The full code and documentation is available on Github. Cover photograph by Samyuktha Sridhar.
Beaker
Beaker is a distributed, transactional key-value store that is consistent and available. Beaker uses
a leader-less variation of Generalized Paxos to consistently execute transactions. Beaker
permits a minority of failures and hence it is N / 2
fault tolerant. Beaker assumes that
failures are fail-stop. It makes no assumptions about the underlying network except that messages
are received in the order they were sent. Most networking protocols, including TCP, satisfy
this requirement.
Introduction
A database is a transactional key-value store. Databases map keys to versioned values, called
revisions. Revisions are uniquely identified and totally ordered by their version. A
transaction depends on the versions of a set of keys, called its readset, and changes the
values of a set of keys, called its writeset. Transactions may be committed if and only if the
versions they depend on are greater than or equal to their versions in the database. Revisions
are monotonic; if a transaction changes a key for which there exists a newer revision, the
modification is discarded. This ensures that transactions cannot undo the effect of other
transactions. We say that a transaction A
conflicts with B
if either reads or writes a
key that the other writes.
A distributed database is a collection of beakers. Each beaker maintains its own replica of the database. In order to maintain consistency across beakers, a majority of beakers must agree to commit every transaction. Reaching agreement in a distributed system is often referred to as consensus, and it is a relatively well studied problem in computer science. There are a variety of algorithms that solve this problem, most notably Paxos, that have proven to be correct and performant. Beaker employs a variation of Paxos that has several desirable properties. First, beakers may simultaneously commit non-conflicting transactions. Second, beakers automatically repair replicas that have stale revisions.
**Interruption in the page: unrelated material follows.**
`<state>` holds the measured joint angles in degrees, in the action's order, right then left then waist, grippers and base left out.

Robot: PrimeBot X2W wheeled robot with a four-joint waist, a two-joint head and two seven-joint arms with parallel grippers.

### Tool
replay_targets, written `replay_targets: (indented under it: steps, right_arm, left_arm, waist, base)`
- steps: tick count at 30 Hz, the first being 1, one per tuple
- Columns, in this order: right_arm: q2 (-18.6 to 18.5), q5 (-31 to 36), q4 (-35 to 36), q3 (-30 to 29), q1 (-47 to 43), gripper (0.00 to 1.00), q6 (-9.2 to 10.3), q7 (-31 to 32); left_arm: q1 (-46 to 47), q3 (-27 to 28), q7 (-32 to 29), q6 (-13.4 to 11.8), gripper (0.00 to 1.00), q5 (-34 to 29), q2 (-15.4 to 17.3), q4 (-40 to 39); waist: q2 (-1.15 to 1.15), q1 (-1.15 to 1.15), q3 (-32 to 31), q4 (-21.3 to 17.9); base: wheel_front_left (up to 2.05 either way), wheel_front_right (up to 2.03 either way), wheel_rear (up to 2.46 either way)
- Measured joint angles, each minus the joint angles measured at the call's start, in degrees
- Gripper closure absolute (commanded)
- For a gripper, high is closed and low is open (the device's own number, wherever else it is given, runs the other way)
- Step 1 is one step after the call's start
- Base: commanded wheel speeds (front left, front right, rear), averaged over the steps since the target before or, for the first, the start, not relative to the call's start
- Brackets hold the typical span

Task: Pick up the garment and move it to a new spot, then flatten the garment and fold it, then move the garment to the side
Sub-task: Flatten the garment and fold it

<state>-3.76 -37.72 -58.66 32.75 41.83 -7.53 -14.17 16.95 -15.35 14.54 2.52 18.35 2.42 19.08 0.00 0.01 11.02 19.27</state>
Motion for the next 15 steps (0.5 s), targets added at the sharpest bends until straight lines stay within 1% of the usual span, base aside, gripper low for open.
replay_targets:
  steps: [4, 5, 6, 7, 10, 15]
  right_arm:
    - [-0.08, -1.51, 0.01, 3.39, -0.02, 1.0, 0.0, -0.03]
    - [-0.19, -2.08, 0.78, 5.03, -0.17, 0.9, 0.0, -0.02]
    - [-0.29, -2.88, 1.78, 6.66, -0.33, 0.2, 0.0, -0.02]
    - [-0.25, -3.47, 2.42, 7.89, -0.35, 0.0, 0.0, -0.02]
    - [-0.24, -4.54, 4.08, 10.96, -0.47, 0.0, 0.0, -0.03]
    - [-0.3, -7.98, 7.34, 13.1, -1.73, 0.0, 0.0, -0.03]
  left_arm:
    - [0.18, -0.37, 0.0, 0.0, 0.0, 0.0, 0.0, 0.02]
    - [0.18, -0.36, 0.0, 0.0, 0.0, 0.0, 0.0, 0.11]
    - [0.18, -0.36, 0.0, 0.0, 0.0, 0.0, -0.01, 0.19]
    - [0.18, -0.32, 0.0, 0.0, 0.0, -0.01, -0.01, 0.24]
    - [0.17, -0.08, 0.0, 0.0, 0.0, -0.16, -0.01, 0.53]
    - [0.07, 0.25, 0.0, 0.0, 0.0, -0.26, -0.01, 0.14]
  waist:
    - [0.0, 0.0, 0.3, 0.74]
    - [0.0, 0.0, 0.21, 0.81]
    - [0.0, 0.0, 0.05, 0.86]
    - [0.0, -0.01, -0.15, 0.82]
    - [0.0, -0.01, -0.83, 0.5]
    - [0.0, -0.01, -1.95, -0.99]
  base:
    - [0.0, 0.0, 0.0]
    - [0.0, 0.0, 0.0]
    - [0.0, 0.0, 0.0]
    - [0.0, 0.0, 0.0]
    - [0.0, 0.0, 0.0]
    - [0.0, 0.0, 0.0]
Third, beakers may safely commit transactions as long as they are connected to at least a majority of their non-faulty peers.
Consensus
Beakers reach consensus on proposals. A proposal is a collection of non-conflicting
transactions. These transactions may conditionally apply changes or unconditionally repair stale
revisions. Proposals are uniquely identified and totally ordered by a ballot number. We say that
a proposal A
conflicts with B
if a transaction that is applied by A
conflicts
with a transaction that is applied by B
. We say that a proposal A
is older than
B
if A
conflicts with B
and A
has a lower ballot than B
. We say that
a proposal A
matches B
if A
applies the same transactions as B
. Proposals
A
and B
may be merged by taking the maximum of their ballots, combining the
transactions they apply choosing the transactions in the newer proposal in the case of conflicts,
and combining their repairs choosing highest revision changes in the case of duplicates.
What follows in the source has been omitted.